«Грубые политические ошибки, враждебная направленность этого произведения…», «редколлегия считает, что роман В. Гроссмана… является злостной критикой социалистической системы с правооппортунистических позиций, совпадающих в ряде мест романа с антисоветской пропагандой реакционных идеологов капиталистического мира…», «многие куски романа были бы с удовольствием использованы против нас и «Голосом Америки», и «Свободной Европой». Ему (видимо, автору, – Т.В.) следует как можно дальше спрятать этот роман от посторонних глаз, принять меры к тому, чтобы он не ходил по рукам».
Какая уж после этого вступления может быть дискуссия! Последовали пламенные речи В. Катинова, А. Кривицкого, В.Сучкова, в которых они наперебой соревновались в подборе самых низкопробных эпитетов, адресованных «враждебным нашему строю писателям». Попутно с В.Гроссманом ими был также сурово обличен Б.Пастернак с его романом «Мастер и Маргарита». Цитировать полностью речи выступавших было бы оскорбительным для памяти писателей, которые составили гордость и славу нашей литературы.
Кстати говоря, «по рукам» оба эти романа, разумеется, ходили, ну, а с мест, где проходили бурные собрания трудовых коллективов, раздавались дружные вопли: «я не читал, но скажу!»
В шестидесятые годы Д.С.Данин снова начал печататься. В критику после «космополитической кампании» он больше никогда не возвращался.

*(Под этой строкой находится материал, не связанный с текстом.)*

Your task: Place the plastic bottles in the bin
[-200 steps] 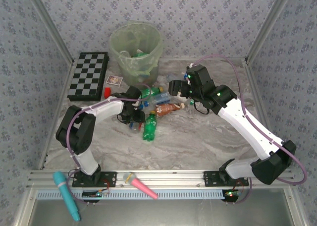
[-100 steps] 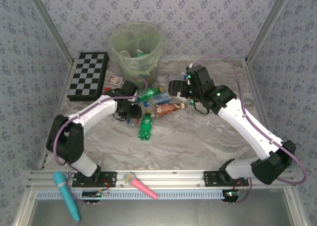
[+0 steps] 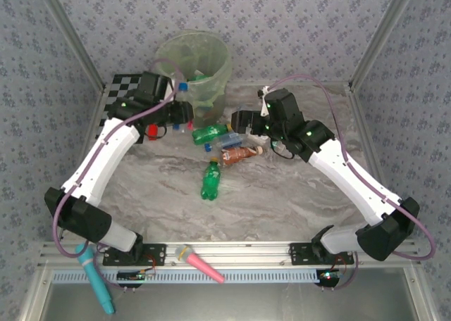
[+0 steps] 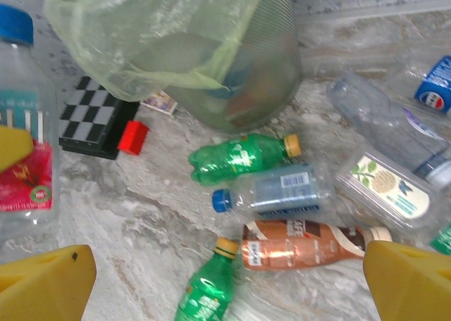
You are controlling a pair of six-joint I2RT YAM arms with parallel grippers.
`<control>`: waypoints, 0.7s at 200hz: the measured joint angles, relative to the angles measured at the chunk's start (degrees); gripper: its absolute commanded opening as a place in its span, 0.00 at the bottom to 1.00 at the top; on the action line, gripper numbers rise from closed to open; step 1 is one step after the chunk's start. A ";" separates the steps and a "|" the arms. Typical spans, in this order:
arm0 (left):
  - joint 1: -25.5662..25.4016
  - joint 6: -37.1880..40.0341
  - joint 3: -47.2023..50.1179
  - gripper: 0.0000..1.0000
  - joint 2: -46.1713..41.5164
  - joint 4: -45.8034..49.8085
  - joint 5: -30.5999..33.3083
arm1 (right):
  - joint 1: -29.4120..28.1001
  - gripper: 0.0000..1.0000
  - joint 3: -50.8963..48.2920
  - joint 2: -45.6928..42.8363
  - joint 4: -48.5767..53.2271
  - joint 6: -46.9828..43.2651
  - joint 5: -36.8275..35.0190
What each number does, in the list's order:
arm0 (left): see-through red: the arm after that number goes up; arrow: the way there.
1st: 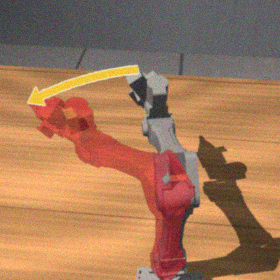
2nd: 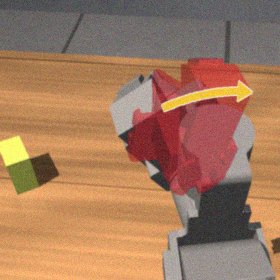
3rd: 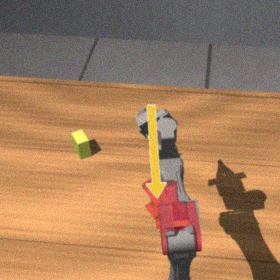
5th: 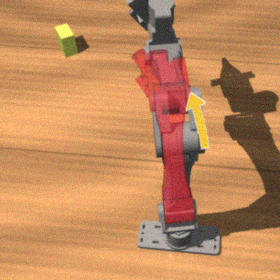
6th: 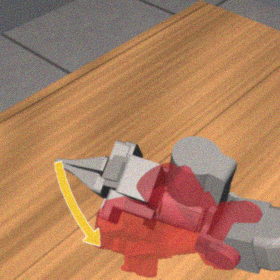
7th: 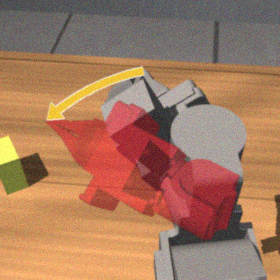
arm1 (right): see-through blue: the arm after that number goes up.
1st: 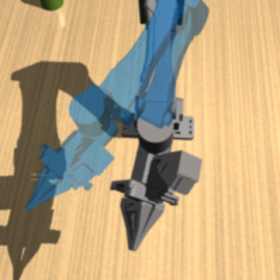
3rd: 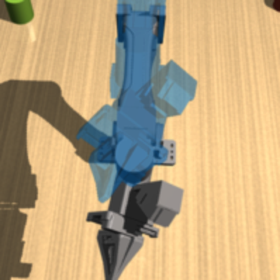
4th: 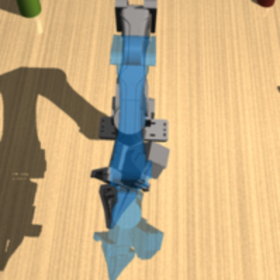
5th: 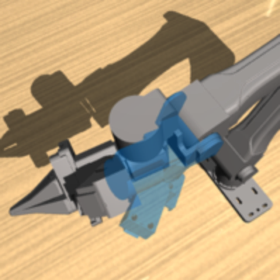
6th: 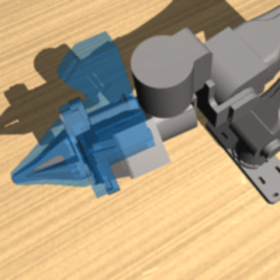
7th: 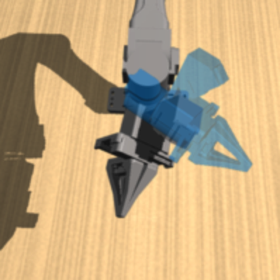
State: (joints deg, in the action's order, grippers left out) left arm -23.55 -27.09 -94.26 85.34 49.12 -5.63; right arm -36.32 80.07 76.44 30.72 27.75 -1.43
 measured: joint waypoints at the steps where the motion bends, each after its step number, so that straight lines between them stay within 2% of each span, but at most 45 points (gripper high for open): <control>1: 0.13 -0.04 -0.37 0.47 0.09 -0.02 -0.20 | 0.00 0.99 0.00 -0.04 -0.17 -0.02 0.07; 63: 4.11 -3.26 -20.02 0.47 10.86 -2.84 -5.53 | -0.02 0.99 0.68 -1.36 -2.25 -1.07 0.61; 140: 7.43 -8.52 -61.66 0.47 36.54 -1.01 -5.33 | -0.11 0.99 0.79 -2.91 -1.86 -1.29 -2.23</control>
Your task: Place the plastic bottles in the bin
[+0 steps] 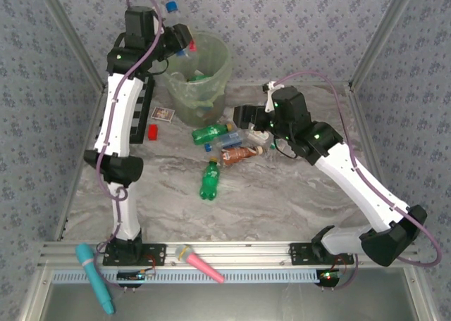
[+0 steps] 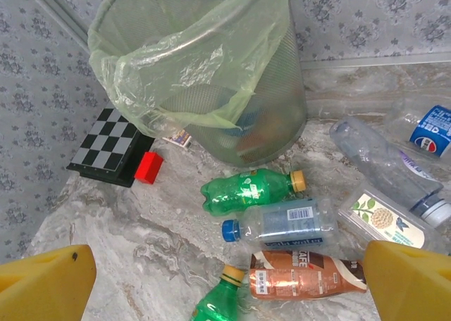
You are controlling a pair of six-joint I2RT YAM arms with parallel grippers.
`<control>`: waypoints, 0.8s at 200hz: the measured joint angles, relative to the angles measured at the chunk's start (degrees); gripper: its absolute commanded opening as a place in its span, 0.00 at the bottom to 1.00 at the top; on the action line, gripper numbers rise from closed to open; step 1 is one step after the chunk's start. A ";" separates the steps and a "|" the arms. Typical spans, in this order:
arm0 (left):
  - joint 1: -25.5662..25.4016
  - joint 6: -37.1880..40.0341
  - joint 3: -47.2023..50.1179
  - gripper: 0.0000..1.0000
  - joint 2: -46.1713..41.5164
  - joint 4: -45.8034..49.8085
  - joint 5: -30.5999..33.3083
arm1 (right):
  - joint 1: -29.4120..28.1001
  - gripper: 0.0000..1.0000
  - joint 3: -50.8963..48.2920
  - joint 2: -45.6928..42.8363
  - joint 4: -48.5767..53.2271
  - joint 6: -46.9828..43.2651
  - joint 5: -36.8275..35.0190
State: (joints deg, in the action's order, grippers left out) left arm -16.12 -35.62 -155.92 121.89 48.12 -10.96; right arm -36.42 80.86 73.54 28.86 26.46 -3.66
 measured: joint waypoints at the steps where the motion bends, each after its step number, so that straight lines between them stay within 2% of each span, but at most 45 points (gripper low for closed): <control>1: 0.02 -0.17 -0.50 0.47 0.37 -0.02 0.00 | 0.00 0.99 0.00 -0.07 0.02 0.00 -0.07; 16: 0.02 -1.97 -3.08 0.47 3.34 -0.28 -0.07 | 0.00 0.99 0.00 -0.79 0.11 0.00 -0.59; 67: 0.00 -7.65 -3.28 0.47 9.20 -1.16 -0.46 | 0.00 0.99 0.00 -2.34 0.96 0.00 -2.29; 127: 0.00 -12.15 -3.28 0.47 11.34 -2.23 -1.03 | 0.00 0.99 -0.02 -2.45 1.40 0.00 -3.06; 160: 0.02 -17.09 -3.28 0.48 11.76 -4.79 -0.57 | 0.00 0.99 -0.04 -2.45 1.42 0.02 -3.08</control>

И стал писать про физиков. (Ох, уж эти физики! – мой муж, Ю.М.Каган, тоже физик, и об этих «физиках» я еще скажу.)
Но, между прочим, я так и не определила для себя, кем все-таки был этот выдающийся эрудит и «эстет», как для пущей острастки назвали Даниила Семеновича яростные борцы за чистоту наших рядов в литературе. Превратился ли он из физиков в лирики, или, наоборот, из лириков в физики? Во всяком случае, уже потом, когда он стал знаменитым автором книг о великих физиках современности, Данин оставался лириком в полном смысле этого слова. Никогда не забыть, как он читал стихи! Особенно Б.Пастернака. Сколько бы лет с тех пор ни кануло в вечность со всеми нашими переживаниями, тревогами и радостями, а все равно в ушах звучат неповторимые интонации, с которыми Даниил Семенович декламировал немного нараспев:
Мы с моим мужем ходили к Даниным в гости, как на праздник. Я непременно тщательно наряжалась, т.к. «эстет» Данин всегда не без пристрастия оглядывал меня, что было очень приятно. И непременно брала с собой туфли. А это еще зачем? А это потому, что Данин к тому же любил танцевать, и я знала заранее, – чуть только мы появимся в дверях, Данин поставит какую-нибудь пластинку, из самых наших любимых. И мы будем с ним танцевать. К сожалению, Софья Дмитриевна не танцевала, так что мой муж Юра за компанию с ней поневоле тоже становился наблюдателем.
Хозяйство в их доме вела верная «тетя Глаша», и она всегда оставляла нам что-нибудь на ужин. Ну, а после небольшого застолья с непременными двумя-тремя рюмками водки мы с Софьей Дмитриевной усаживались у нее на диванчик и настраивались слушать Данина, – мы всегда его просили почитать нам стихи, и он с готовностью соглашался. В то время я еще не научилась пить и не могла даже пригубить чего-нибудь спиртного, но голова у меня и без спиртного кружилась, – от счастья. Это были незабываемые вечера.
Надо сказать, что этот диванчик в те далекие времена, когда я была еще не замужем, сыграл решающую роль в моей судьбе. Все дело в том, что посидеть на нем с хозяйкой дома считалось большой честью и удостаивались этой чести немногие. А мы с Софьей Дмитриевной были, можно сказать, подругами, и она часто приглашала меня к себе посидеть с ней «на диванчике».